The movie does indeed star Sinatra as the kindly but deeply troubled Frankie Machine, a junkie card dealer from the slums of Chicago who, as the film opens (after a blistering Saul Bass-designed credits sequence with a screaming, horn-heavy Elmer Bernstein theme), has just been released from jail after taking the rap for the local card shark’s after hours and illicit gambling racket. Frankie has, with the aid of a prison doctor, kicked his all-consuming heroin habit and has even learned how to play drums while in the slammer. Back on the streets with a drum kit and dreams of a new life, free of smack and hopefully making music professionally, Frankie is almost immediately sucked back into the Hell that refuses to let him leave. As he drifts into the local bar to see his sweet, nickel and dime hustler pal Sparrow (turtle-faced comedian Arnold Stang, who famously was the voice of cartoon character Top Cat), the leering gaze of drug peddling pimp Nifty Louie (The Night Stalker and A Christmas Story‘s Darren McGavin in his most reptilian performance) locks on him instantly, sliming around his now healthy former customer/slave and trying to get him to “come across the street”, to the flophouse where the dandy slug brings all of his willing victims.

But Frankie refuses. He wants to stay straight. To make something of himself, despite the people from way back who surround him, people he desperately wants to leave way back but financially, sadly, is yet unable to. But potentially worse than the lure of Nifty Louie, nor the call of the seedy card dens and their offer of easy dough and quick fixes, is Frankie’s toxically needy wife Zosh (Elanor Parker), a paraplegic who uses her disability and host of other ailments bot real and imagined to manipulate and control her long-suffering husband and is especially threatened by Molly, the pretty blonde who lives downstairs. Played by future Vertigo star Kim Novak, Molly is Frankie’s angel, a woman who it is implied that Frankie has had an affair with during his darker days and who clearly is deeply, profoundly in love with the man and who believes in him. He loves her too and wants nothing more than to whisk her away from their shared greasy existence. But his guilt over his wife keeps him chained to his old life and soon, when the tensions around him once more boil over, re-ignites his need for the needle. Nifty Louie moves in and obliges, jamming his poison into Frankie’s vein and starting the cycle of misery all over again.
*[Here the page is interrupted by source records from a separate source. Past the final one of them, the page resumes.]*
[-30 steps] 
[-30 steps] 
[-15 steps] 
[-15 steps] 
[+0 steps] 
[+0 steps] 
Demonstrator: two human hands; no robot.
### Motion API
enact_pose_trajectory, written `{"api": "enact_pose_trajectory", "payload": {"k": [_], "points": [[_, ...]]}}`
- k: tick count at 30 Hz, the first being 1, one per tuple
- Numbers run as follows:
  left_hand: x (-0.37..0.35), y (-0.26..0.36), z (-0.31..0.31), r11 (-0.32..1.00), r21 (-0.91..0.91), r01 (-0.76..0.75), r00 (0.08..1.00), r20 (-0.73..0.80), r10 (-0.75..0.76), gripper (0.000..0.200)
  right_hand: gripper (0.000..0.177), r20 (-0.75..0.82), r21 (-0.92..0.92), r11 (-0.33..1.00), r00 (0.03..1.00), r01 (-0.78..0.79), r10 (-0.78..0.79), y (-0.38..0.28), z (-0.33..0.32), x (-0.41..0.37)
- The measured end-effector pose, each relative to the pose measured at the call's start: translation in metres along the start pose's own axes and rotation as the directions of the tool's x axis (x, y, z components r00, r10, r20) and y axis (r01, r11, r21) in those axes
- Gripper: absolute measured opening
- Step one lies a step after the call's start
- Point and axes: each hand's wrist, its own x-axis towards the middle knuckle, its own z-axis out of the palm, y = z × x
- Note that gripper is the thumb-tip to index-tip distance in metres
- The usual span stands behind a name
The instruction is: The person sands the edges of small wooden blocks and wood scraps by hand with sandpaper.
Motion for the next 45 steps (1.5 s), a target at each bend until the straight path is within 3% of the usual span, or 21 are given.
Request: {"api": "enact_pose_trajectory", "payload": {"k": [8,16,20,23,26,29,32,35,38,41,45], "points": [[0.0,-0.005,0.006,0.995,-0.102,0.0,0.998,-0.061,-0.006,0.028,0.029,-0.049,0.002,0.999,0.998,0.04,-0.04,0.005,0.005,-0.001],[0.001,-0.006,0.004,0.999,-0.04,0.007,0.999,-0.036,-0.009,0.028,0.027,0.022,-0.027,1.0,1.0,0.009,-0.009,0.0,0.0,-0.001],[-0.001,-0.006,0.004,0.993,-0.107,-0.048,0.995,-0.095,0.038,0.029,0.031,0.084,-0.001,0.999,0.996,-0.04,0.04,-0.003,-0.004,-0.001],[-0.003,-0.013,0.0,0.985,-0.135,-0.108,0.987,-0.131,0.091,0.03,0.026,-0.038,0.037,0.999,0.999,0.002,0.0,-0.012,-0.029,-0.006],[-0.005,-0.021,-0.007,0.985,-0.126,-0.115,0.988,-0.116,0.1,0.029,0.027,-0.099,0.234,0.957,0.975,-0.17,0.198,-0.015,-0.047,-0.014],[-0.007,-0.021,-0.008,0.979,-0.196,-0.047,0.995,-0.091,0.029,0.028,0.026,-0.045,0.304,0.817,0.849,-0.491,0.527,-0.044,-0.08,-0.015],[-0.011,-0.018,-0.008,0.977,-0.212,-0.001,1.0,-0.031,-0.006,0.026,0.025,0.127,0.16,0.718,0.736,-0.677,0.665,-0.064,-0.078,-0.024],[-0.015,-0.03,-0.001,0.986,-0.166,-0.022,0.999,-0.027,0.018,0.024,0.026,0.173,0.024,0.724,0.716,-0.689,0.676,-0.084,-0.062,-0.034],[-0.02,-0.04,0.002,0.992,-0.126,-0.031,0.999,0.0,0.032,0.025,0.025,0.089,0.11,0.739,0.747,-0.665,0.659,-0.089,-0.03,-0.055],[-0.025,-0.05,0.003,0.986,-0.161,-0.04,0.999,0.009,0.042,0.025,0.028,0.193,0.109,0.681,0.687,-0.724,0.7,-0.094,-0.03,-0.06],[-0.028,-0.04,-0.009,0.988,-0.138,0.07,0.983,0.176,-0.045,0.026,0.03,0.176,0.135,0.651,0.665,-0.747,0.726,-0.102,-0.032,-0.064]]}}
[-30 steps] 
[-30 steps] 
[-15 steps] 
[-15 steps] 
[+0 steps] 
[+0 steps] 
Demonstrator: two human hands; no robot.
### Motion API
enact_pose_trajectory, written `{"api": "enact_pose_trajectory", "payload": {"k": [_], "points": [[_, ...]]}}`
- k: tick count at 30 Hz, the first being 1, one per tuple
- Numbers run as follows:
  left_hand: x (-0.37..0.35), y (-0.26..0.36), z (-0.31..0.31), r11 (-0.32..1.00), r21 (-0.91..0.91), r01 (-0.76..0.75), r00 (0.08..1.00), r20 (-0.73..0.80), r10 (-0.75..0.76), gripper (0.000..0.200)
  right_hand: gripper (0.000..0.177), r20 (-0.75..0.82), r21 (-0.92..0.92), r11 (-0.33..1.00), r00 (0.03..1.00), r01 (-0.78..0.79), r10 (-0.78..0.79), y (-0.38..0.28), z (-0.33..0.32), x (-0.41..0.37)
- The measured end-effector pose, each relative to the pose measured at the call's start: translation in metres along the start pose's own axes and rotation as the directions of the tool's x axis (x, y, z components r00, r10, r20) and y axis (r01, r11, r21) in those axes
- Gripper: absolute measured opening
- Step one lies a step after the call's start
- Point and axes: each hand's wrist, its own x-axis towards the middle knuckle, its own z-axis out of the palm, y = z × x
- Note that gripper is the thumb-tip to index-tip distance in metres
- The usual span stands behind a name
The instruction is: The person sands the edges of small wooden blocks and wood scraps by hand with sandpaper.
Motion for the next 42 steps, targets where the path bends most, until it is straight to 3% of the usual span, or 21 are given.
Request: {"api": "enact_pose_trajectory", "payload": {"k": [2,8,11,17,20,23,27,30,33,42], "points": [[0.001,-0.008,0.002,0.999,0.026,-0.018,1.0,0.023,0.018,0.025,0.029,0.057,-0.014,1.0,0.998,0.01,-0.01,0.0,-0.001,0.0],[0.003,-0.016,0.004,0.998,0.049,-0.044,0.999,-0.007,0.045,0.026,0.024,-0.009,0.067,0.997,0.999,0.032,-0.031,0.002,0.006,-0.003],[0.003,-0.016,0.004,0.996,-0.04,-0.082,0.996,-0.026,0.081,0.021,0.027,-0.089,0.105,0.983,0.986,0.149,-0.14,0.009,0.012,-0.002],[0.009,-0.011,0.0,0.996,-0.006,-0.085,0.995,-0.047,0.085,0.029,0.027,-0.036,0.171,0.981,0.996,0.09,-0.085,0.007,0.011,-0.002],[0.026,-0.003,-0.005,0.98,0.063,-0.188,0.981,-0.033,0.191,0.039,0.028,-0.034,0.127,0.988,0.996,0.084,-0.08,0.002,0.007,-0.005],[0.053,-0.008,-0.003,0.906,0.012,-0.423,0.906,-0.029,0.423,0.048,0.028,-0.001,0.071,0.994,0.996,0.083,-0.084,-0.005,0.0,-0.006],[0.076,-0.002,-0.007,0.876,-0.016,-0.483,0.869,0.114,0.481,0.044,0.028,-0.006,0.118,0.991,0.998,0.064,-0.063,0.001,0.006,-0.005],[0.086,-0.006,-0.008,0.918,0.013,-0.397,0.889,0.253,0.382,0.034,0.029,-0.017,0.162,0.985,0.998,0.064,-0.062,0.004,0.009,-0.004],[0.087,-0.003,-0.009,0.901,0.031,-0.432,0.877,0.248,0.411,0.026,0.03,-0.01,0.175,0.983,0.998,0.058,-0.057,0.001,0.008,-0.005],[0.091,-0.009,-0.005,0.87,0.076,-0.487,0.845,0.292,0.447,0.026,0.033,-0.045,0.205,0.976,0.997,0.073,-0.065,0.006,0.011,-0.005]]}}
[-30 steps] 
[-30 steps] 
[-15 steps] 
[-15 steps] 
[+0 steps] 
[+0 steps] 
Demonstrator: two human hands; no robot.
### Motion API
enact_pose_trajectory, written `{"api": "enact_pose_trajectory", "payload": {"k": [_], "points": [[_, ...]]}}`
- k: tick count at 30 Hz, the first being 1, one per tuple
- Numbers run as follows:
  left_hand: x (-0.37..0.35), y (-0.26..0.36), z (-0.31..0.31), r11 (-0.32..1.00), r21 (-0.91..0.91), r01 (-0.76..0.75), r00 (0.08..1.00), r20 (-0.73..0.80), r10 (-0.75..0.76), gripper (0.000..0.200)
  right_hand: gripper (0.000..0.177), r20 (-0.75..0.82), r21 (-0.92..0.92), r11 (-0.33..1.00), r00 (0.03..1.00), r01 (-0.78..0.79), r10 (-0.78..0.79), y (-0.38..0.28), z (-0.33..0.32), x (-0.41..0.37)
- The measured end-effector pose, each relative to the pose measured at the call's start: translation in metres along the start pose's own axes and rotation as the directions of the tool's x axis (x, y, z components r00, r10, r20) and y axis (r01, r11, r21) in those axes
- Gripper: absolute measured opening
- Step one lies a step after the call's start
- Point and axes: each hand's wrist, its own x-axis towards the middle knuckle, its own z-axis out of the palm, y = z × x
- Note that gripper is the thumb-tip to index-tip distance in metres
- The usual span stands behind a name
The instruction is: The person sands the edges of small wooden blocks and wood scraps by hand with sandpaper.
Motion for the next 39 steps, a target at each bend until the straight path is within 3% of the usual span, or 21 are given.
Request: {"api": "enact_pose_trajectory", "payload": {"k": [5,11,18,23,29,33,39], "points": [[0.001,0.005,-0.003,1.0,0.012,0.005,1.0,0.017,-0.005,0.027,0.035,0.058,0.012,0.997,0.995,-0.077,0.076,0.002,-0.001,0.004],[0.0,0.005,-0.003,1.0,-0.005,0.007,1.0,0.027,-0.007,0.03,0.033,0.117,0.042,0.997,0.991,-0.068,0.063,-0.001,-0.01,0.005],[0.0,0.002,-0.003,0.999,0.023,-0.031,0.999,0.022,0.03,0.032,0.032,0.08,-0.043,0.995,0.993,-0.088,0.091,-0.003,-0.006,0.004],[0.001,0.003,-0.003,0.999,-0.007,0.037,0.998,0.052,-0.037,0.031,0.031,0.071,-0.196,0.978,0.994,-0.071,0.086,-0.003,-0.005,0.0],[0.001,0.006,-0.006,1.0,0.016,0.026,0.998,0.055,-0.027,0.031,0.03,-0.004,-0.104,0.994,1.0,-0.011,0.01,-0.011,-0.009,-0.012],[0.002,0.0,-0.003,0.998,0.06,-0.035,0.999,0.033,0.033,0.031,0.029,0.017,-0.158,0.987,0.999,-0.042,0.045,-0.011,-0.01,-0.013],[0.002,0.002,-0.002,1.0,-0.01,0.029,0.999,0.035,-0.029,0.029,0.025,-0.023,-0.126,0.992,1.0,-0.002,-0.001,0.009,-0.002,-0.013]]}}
And when things start to get good for Frankie and his dreams start to fall into place, the vampires of his past refuse to allow the light to shine on the man.

Filmed almost like a stage play on shadowy, wonderfully lurid, neon and filth soaked sets and brilliantly performed by the entire cast, the literate and urgent The Man With the Golden Arm (the title refers to Frankie’s skill as a card dealer, his ambitions with the drums and his often punctured limb that serves as a cash cow for all the smack-peddlers that profit off it) is, like Requiem for a Dream was 45 years later, an urban horror film, a choking nightmare that paints an ugly, terrifying portrait of just how chained people can become to bad habits and bad people. This movie feels unhealthy and though contemporary audiences may find some of the performances too broad (McGavin’s smack dealer is often almost Snidely Whiplash-esque), they have to be to serve both the story and Preminger’s chosen aesthetic . Like Requiem, the drama is pushed past the point of good taste to help sculpt the concrete Boschian Hell where these sad characters dwell. And Bernstein’s unyielding evil jazz music pounds it all into a frantic, queasy paste.

Sinatra’s Frankie is a tragic figure but so are all the broken men and women who shuffle around Preminger’s bleak canvas, lost as they are and desperately searching for some way out. Even Zosh, manipulative and dangerous as she is, is not evil. Nor is Nifty Louie, either. They are all just shadows on mirrors, victims of bad breeding, bad choices and bad luck, trapped in a vicious cycle of cheap living and pointless death, none of them leaving anything resembling a legacy. Even now, after Requiem and so many other ruthless, horrific portraits of addiction on screen, The Man With the Golden Arm has a primal power and a message that is timeless. See it immediately.